Huxley states that there used to be many local newspapers and journals in which “thousands of country editors expressed thousands of opinions. Somewhere or other almost anybody could get almost anything printed.” But he says that all the small publications have disappeared (34), and the media is “controlled by members of the Power Elite” (34).
He also observes that the media is mostly concerned with the “unreal” and the “irrelevant”. The media feeds our “almost infinite appetite for distractions” (35).
This has become worse and worse. The thought struck me suddenly a few years back that I could spend the rest of my life reading every science fiction novel (for example) in the bookstore. And what was to stop me from doing that? There’s something wrong. We’re letting other people rule over us and make all the important decisions while we are entertaining ourselves. Hours of television. Hours of Internet. Hours of video games. Hours of fantasy role games. Hours of music created by other people. No limit. Who created this type of world?
It would be interesting to pursue this topic further and collect the evidence that this is intentionally designed. How and why does government regulate broadcasting, cable and telecommunications? How and why does it subsidize the arts, film, TV and music production?
But you really won’t be able to question your reality with the comforting, lying television turned on. Based on my experience anyway, if you leave it turned on and you keep paying for cable or satellite channels, you and others around you will never “wake up” from your hypnosis.
so Huxley explains that we are living in a society of “non-stop distraction” with radio, TV and movies. The forms of entertainment in Brave New World included “feelies” (movies with a sense of touch), actual religious orgies, and “centrifugal bumble-puppy” (35). And I don’t remember “centrifugal bumble-puppy” being in the novel, but whatever it is, it makes me think of amusement park rides.
The purpose is to prevent
“people from paying too much attention to the realities of the social and political situation” (35).

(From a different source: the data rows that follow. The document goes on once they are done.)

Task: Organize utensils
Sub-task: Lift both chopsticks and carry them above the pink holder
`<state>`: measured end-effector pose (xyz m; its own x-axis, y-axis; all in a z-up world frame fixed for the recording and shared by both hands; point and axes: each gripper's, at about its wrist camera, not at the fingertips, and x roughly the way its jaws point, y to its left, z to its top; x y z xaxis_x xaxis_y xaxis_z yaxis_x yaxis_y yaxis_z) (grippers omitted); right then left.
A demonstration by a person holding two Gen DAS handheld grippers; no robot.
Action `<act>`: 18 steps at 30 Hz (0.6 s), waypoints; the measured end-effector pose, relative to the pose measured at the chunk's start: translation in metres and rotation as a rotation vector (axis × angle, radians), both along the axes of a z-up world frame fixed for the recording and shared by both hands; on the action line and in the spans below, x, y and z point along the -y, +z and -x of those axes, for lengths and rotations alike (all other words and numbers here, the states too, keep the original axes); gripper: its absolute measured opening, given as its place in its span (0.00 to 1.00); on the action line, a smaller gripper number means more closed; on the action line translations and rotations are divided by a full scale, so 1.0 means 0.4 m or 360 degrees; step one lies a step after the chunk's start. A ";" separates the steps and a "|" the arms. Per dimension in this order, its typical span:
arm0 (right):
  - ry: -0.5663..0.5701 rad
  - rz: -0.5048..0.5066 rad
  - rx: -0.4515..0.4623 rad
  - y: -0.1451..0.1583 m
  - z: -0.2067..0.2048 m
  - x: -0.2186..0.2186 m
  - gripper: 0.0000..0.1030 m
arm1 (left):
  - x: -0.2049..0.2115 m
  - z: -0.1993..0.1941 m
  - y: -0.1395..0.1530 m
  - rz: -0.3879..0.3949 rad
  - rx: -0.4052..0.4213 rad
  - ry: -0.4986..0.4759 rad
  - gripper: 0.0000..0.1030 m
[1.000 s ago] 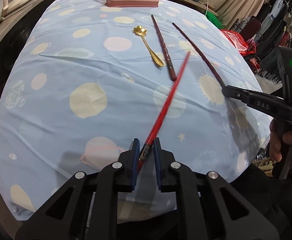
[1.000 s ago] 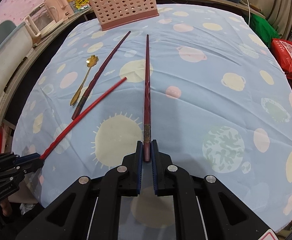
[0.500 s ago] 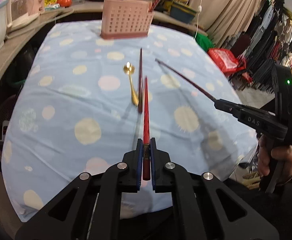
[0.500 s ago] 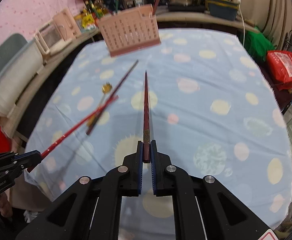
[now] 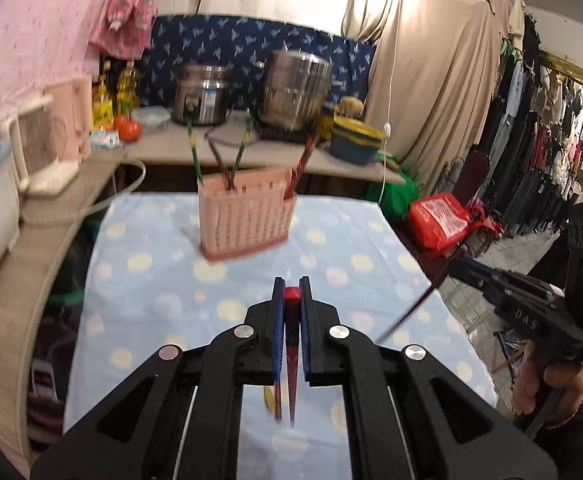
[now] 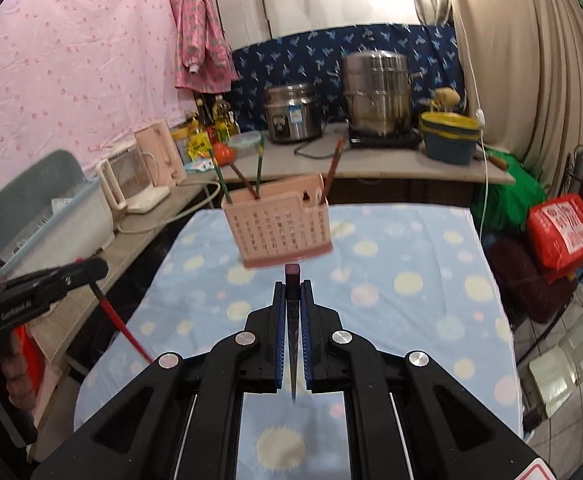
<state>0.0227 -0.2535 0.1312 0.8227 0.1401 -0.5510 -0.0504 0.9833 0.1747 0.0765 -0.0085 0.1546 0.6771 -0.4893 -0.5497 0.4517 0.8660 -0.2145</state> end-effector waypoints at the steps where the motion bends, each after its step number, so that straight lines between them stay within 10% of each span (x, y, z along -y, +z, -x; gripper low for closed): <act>1: 0.0008 0.0004 0.0020 0.011 -0.016 -0.002 0.07 | 0.004 -0.016 0.018 0.0000 0.0028 0.0007 0.06; 18: 0.0055 -0.0129 0.0399 0.305 -0.485 0.009 0.07 | 0.060 -0.415 0.324 0.0042 0.0467 0.0236 0.06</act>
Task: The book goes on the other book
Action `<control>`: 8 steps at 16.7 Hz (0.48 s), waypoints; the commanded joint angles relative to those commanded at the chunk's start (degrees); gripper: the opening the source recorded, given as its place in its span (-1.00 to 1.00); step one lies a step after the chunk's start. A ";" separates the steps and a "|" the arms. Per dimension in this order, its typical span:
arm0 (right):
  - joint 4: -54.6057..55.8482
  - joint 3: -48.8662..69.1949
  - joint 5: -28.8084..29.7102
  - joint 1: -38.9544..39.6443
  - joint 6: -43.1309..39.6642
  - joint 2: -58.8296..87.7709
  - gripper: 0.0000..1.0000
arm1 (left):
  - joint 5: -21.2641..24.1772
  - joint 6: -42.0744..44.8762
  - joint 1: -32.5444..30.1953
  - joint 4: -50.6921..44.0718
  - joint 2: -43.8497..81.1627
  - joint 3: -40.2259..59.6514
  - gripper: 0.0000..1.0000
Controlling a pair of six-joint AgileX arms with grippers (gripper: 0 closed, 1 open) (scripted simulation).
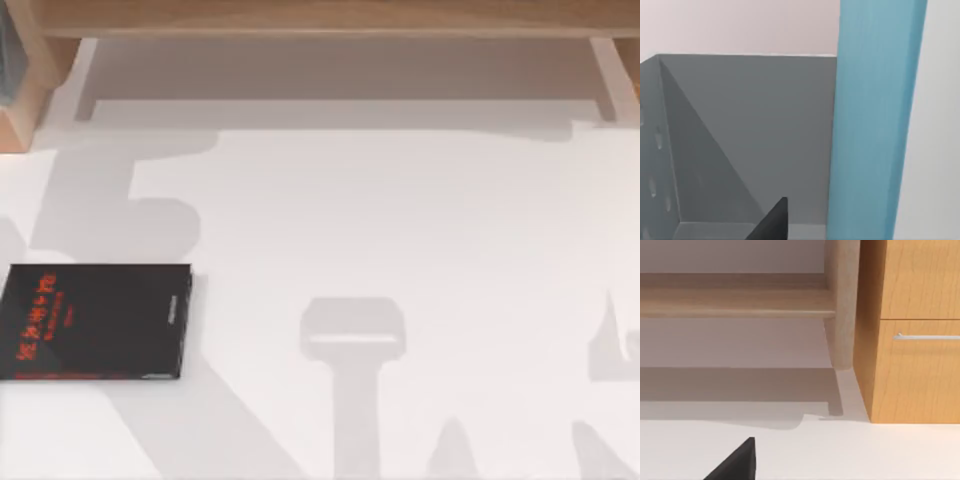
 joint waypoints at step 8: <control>0.00 0.00 0.00 0.00 0.00 0.00 1.00 | 0.00 0.00 0.00 0.00 0.00 0.00 -0.96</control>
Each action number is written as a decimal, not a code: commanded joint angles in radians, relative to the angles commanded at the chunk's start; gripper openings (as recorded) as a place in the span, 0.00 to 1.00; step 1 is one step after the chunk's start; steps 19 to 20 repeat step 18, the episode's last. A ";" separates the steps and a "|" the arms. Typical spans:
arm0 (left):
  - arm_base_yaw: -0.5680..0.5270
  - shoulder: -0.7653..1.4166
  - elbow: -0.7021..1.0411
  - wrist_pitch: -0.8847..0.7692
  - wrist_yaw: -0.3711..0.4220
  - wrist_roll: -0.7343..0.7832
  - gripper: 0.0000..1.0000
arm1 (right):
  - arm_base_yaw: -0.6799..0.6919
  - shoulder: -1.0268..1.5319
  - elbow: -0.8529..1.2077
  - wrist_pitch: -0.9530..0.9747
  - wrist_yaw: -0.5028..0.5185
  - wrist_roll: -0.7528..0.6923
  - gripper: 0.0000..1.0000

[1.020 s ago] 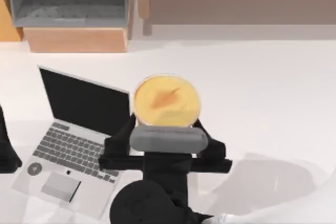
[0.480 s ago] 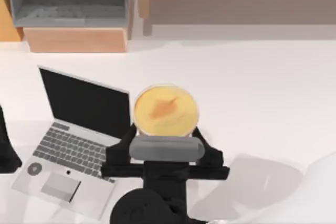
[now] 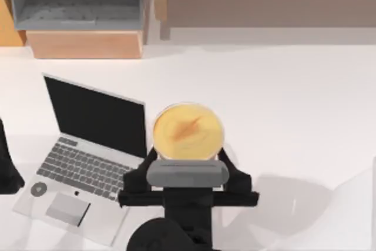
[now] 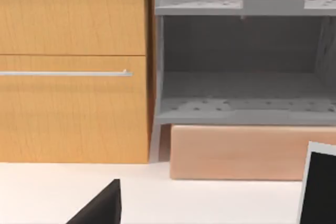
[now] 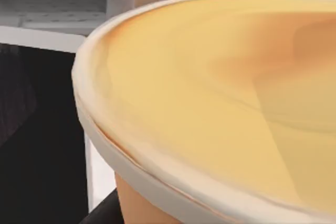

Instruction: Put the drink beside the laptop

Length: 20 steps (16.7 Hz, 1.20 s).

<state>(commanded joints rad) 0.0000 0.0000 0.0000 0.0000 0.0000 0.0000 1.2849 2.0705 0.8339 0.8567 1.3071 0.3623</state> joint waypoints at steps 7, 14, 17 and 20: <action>0.000 0.000 0.000 0.000 0.000 0.000 1.00 | 0.000 0.000 0.000 0.000 0.000 0.000 0.60; 0.000 0.000 0.000 0.000 0.000 0.000 1.00 | 0.000 0.000 0.000 0.000 0.000 0.000 1.00; 0.000 0.000 0.000 0.000 0.000 0.000 1.00 | 0.000 0.000 0.000 0.000 0.000 0.000 1.00; 0.000 0.000 0.000 0.000 0.000 0.000 1.00 | 0.000 0.000 0.000 0.000 0.000 0.000 1.00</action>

He compares entertainment to religion. Both, he says, are distractions if lived in too constantly, and both can become the “opium of the people” (p. 35).
He states that those who spend their time in the “irrelevant other worlds of sport and soap opera, of mythology and metaphysical fantasy, will find it hard to resist” those who manipulate society (36).
Modern dictators use propaganda that relies on “repetition” of slogans, “suppression” of facts, and “rationalization” of aroused “passions” which are then put to use to serve the State (36).
Rational information is drowned out by irrelevant nonsense (36).